SPOX: In der Hinrunde der Bundesliga kam es ja fast zum Duell der Vlachodimos-Brüder. Als der VfB in Augsburg zu Gast war, standen sie beide im Kader - auf verschiedenen Seiten.
Vlachodimos: Ich habe mich tierisch gefreut, dass ich genau bei diesem Spiel dabei sein durfte. Es war wirklich etwas Besonderes. In der A-Jugend standen wir mal zusammen auf dem Platz, aber gegeneinander gespielt haben wir bisher noch nicht. Es wäre lustig gewesen zu sehen, für wen die Eltern zuhause die Daumen gedrückt hätten. (lacht) Es hat mich auf jeden Fall sehr gefreut, mich vor und nach dem Spiel mit meinem Bruder unterhalten zu können und ihn im Stadion zu sehen.
SPOX: Ein großes Highlight für Sie war mit Sicherheit auch die U-17-WM 2011 in Mexiko. Vor allem das Spiel um Platz drei vor 94.000 Zuschauern im Aztekenstadion werden Sie wohl so schnell nicht vergessen. Wie nimmt man eine solche Kulisse als so junger Spieler wahr?
Vlachodimos: Es war ein sehr geiles Erlebnis. Obwohl das jetzt schon drei Jahre her ist, denke ich noch oft daran. Das ist etwas, das nicht viele in diesem Alter erlebt haben. In so einem großen Stadion und vor so einer Kulisse zu spielen, war für jeden Einzelnen von uns etwas ganz Besonderes. Natürlich war man zu Beginn etwas nervös. Wir konnten erst nicht glauben, dass so viele Menschen da sind. Schon vor diesem Spiel hätte keiner gedacht, dass so viele Leute kommen, um sich eine U-17-WM anzusehen. Für uns war es das größte Highlight, auch wenn wir gerne das Finale gespielt hätten. Aber es war auf jeden Fall etwas anderes als die Junioren-Bundesliga. (lacht)

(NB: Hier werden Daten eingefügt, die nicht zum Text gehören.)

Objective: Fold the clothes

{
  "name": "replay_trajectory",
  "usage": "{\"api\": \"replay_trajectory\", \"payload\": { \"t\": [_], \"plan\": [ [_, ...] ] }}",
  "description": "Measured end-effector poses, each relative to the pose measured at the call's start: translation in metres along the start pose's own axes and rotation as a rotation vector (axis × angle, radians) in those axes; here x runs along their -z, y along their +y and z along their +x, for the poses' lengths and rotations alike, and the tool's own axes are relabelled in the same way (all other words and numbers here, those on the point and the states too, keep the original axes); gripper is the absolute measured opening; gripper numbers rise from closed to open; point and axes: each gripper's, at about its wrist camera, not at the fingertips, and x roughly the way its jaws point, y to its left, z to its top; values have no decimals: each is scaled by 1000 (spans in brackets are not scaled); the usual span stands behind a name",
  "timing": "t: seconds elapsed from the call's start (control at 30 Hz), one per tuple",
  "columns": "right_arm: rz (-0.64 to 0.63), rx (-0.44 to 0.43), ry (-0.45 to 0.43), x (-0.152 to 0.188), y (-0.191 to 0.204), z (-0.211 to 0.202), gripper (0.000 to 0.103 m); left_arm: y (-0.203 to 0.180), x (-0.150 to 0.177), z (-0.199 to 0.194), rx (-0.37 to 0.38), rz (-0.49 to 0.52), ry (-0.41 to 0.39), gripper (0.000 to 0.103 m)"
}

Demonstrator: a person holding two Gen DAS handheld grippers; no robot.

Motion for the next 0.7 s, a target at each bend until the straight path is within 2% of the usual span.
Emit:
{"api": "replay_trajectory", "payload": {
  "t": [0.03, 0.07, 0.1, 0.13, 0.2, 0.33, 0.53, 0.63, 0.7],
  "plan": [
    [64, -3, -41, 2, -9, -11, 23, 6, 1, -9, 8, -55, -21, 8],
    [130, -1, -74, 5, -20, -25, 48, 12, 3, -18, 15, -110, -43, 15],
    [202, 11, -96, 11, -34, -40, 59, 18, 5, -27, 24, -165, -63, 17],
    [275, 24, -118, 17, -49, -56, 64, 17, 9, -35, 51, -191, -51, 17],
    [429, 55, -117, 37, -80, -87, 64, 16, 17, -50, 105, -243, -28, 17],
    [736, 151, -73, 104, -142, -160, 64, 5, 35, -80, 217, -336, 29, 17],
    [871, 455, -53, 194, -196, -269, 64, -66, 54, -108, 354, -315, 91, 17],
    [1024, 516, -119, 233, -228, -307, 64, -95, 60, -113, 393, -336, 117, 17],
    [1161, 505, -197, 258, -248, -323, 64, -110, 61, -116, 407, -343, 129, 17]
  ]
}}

SPOX: War es zusätzlich etwas Besonderes, dieses Erlebnis mit drei weiteren VfB-Spielern zu teilen? Robin Yalcin, Sven Mende und Rani Khedira waren ja auch mit dabei.
Vlachodimos: Natürlich habe ich mich gefreut, dass ich die Freunde aus Stuttgart bei mir hatte. So haben uns auf jeden Fall mehr Leute aus Stuttgart die Daumen gedrückt - um ungefähr 24 Uhr deutscher Zeit. Aber bei der Nationalmannschaft war es ohnehin so, dass wir eine Art kleine Familie waren. Das ist auch noch heute so. Die Spieler haben sich untereinander sehr gut verstanden, was sicher auch der Knackpunkt war, weshalb wir im Turnier so weit gekommen sind. Es war wirklich schön und ich glaube, ich würde es nochmal machen. (lacht) Wenn man die Zeit zurück drehen könnte, würde ich gerne wieder dort spielen.

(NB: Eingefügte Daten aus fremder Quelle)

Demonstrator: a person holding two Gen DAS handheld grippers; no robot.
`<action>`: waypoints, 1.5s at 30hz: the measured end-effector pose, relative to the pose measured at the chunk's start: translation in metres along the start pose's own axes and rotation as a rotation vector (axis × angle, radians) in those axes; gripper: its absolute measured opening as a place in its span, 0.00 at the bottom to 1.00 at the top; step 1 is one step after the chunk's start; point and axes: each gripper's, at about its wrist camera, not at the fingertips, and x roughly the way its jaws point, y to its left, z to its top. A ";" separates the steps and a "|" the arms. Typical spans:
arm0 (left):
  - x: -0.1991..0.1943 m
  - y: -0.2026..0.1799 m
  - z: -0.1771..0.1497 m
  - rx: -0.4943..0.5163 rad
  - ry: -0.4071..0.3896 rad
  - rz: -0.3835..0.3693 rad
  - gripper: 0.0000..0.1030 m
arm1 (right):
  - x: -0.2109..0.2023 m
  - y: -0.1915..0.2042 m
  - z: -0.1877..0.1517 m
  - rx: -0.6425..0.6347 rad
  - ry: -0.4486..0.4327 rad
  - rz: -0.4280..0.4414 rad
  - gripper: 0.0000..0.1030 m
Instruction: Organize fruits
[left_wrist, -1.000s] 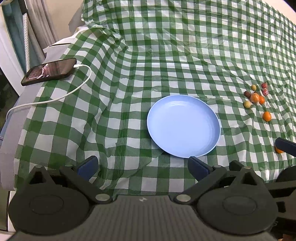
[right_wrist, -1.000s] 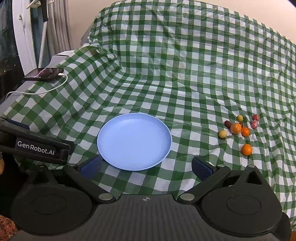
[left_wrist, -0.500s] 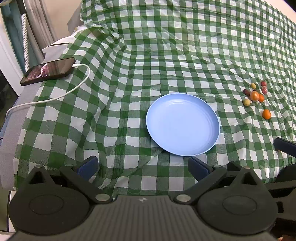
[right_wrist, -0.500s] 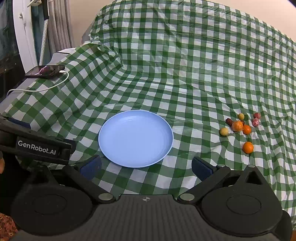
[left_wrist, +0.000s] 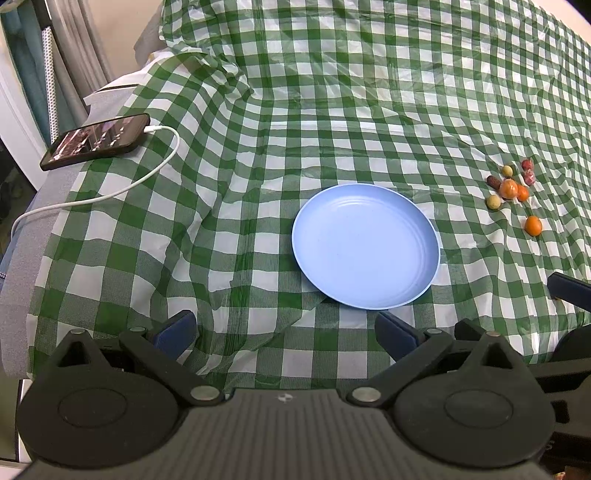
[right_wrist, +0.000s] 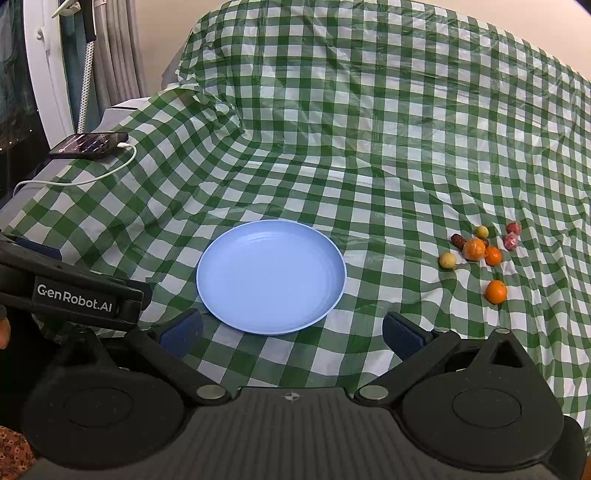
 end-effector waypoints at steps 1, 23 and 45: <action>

SPOX: Aber dann um den Titel, oder?
Vlachodimos: Ja. Dann im Finale gegen Mexiko.
SPOX: Olympia 2016 dürfte noch größer werden. Ist das ein realistisches Ziel?
Vlachodimos: Natürlich ist es eines meiner Ziele, ein weiteres großes Turnier zu spielen. Ich will mich grundsätzlich bei der Nationalmannschaft weiterentwickeln und hoffe, dass zu den bisherigen fünf Jahren beim DFB noch einige dazu kommen.
SPOX: Zuletzt noch eine entscheidende Frage: Aztekenstadion oder Mercedes-Benz Arena?
Vlachodimos: (lacht) Also nach Mexiko würde ich nicht wechseln.
SPOX: Was fühlt sich denn geiler an?
Vlachodimos: Die Mercedes-Benz Arena ist besser. Da können die Leute auch vorbeikommen und live dabei sein.